EXERCISE OBJECTIVE:
Copy out, from the data below, each line in which the word "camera" occurs.

* * *

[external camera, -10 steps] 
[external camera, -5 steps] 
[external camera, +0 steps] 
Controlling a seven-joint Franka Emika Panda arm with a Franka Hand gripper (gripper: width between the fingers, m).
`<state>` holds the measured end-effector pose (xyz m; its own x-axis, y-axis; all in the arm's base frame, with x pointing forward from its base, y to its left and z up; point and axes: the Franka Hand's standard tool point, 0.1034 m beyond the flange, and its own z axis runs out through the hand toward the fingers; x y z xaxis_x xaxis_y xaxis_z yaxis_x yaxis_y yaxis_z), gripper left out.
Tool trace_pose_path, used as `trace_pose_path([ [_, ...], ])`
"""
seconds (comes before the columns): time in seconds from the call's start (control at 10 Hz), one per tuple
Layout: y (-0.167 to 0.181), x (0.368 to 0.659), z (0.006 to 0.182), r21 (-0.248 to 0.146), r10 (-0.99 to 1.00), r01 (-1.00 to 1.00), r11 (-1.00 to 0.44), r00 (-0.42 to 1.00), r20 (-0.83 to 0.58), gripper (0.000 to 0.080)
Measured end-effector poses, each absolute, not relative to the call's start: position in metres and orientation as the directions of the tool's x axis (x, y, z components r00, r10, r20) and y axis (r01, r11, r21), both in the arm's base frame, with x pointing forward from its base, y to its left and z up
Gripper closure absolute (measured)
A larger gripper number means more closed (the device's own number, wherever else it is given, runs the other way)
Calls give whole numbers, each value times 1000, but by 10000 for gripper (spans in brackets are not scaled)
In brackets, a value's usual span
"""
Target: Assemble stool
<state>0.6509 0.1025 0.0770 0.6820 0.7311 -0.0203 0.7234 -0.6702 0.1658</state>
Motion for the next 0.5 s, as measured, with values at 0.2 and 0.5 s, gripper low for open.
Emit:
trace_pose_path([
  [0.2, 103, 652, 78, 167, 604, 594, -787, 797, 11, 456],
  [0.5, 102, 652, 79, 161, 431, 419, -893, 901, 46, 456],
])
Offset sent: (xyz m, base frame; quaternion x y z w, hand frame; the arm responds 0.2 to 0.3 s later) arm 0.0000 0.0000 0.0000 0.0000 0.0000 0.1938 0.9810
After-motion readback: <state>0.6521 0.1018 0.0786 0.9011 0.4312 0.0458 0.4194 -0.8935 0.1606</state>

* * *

EXPECTED OUTPUT:
[external camera, -10 steps] 
[external camera, -5 steps] 
[external camera, +0 steps] 

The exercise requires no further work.